EXERCISE DETAILS: Could you count how many lines of the data include "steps" and answer with the number only?

PROVIDED ENTRIES:
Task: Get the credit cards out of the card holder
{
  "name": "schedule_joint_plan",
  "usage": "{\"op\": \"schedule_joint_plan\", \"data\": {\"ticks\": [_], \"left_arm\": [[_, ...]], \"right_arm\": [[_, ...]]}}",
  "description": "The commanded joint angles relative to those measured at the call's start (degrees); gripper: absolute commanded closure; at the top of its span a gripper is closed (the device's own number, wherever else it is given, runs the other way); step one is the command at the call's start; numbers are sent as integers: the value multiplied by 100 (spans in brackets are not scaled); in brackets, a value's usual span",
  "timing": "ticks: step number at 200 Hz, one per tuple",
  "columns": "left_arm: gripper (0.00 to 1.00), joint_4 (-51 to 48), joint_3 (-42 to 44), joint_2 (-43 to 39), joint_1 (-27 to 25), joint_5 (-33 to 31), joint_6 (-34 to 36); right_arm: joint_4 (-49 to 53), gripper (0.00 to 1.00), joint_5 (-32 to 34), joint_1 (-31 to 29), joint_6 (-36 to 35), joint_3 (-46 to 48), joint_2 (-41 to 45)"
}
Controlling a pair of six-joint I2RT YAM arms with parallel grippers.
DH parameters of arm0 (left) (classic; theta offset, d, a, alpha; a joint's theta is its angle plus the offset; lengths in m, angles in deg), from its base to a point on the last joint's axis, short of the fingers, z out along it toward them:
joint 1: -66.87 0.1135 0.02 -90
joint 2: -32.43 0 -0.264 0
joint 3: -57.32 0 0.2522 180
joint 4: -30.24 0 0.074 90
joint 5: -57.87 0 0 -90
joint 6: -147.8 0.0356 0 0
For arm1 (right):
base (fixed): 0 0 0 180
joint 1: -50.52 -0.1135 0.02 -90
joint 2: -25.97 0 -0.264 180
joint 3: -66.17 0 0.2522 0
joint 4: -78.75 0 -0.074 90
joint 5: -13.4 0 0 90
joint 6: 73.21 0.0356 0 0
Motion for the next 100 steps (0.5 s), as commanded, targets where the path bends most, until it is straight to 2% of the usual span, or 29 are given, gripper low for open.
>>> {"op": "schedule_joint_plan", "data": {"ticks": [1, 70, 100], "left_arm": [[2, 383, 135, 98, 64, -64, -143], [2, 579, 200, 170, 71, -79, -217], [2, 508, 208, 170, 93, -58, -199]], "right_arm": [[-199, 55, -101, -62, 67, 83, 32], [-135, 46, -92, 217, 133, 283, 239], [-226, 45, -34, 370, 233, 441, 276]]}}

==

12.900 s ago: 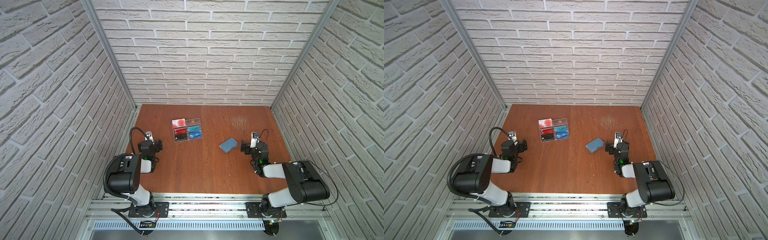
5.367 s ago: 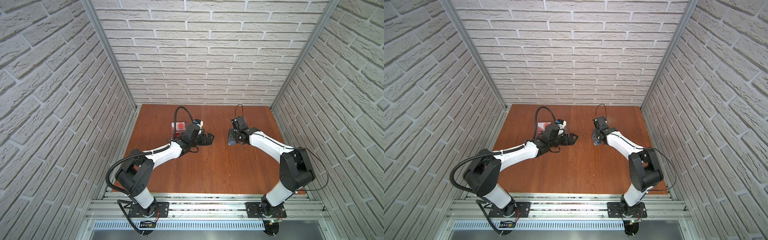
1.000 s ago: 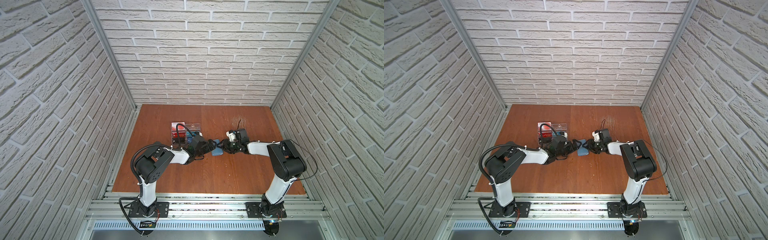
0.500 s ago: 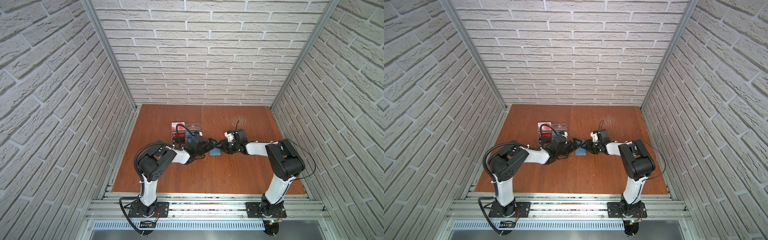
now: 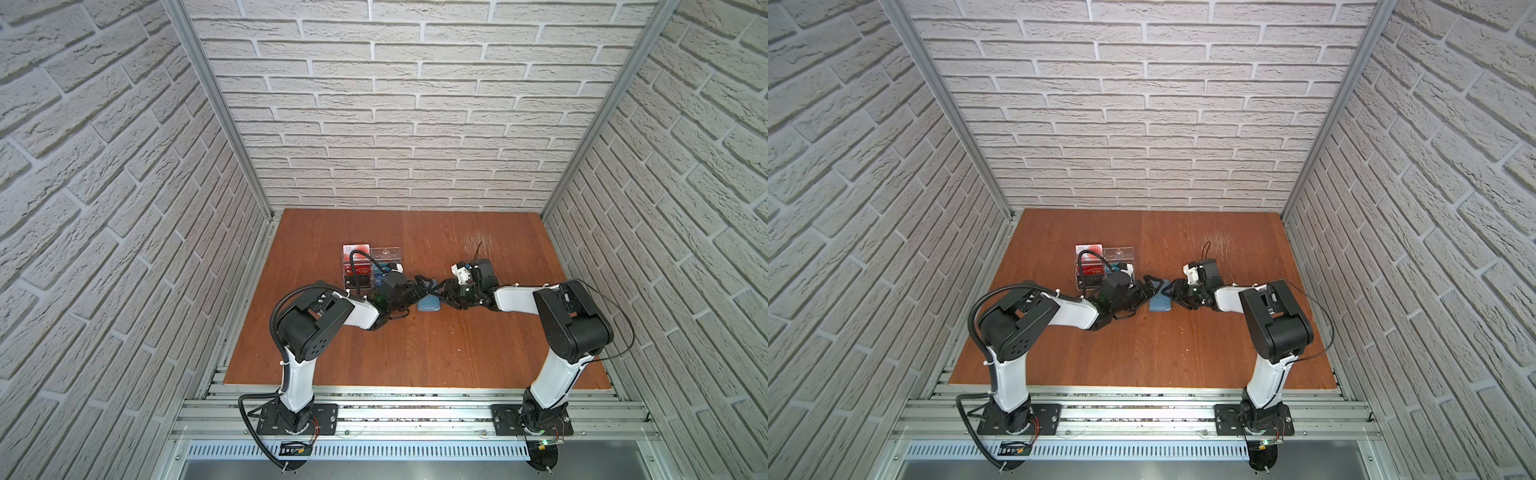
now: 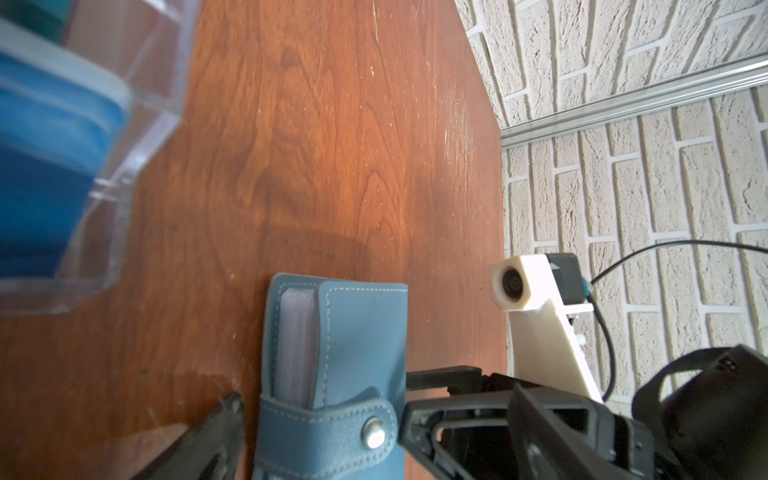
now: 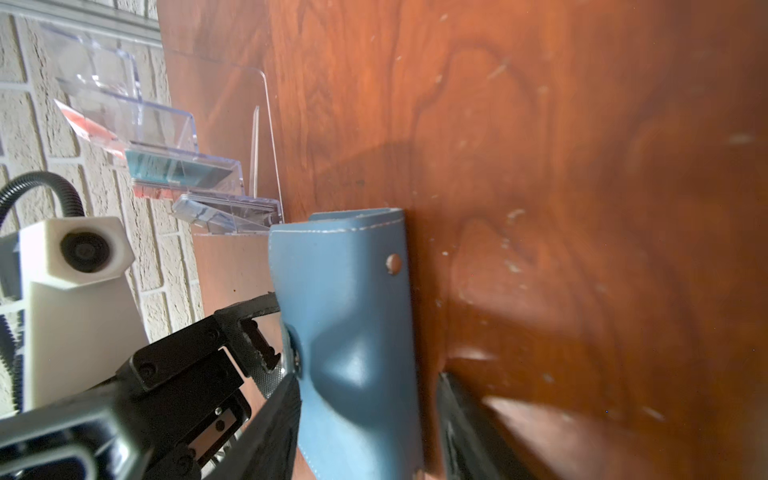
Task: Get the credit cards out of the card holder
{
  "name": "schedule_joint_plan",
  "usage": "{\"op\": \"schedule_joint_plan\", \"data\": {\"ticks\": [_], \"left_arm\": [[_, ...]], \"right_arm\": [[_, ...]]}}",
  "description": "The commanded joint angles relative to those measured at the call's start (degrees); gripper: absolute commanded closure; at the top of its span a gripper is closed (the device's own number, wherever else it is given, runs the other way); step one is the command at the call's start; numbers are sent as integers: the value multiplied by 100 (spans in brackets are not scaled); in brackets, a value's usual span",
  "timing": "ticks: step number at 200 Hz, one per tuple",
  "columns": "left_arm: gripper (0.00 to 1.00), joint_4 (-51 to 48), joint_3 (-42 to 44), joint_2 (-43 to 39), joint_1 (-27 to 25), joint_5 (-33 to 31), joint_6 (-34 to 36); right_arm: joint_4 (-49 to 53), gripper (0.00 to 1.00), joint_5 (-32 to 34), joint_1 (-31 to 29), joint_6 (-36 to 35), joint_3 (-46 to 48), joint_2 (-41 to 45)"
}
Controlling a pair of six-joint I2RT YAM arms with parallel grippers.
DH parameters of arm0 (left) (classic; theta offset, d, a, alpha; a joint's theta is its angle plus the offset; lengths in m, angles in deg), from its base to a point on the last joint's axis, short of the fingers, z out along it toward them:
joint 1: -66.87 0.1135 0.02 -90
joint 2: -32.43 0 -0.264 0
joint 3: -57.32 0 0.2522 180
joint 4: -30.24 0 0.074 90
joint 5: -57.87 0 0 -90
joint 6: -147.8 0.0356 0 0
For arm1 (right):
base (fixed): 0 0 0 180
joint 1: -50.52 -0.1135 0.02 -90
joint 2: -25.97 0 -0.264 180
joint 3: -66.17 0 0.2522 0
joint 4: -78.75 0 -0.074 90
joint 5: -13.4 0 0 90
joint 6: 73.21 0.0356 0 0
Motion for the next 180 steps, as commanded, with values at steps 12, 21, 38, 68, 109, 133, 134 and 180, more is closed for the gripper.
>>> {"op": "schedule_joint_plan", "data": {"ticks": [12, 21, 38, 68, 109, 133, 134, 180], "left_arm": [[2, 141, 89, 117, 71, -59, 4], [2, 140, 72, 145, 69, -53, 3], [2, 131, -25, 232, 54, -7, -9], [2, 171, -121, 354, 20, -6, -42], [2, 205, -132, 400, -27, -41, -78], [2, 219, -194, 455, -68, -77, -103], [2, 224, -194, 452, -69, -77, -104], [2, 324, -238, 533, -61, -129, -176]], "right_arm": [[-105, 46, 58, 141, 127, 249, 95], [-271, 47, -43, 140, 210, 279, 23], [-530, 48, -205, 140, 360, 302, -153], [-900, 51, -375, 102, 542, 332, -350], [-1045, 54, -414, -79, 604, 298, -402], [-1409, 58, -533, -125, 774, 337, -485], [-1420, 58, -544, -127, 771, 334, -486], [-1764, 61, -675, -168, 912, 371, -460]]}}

EXPECTED ANSWER: 2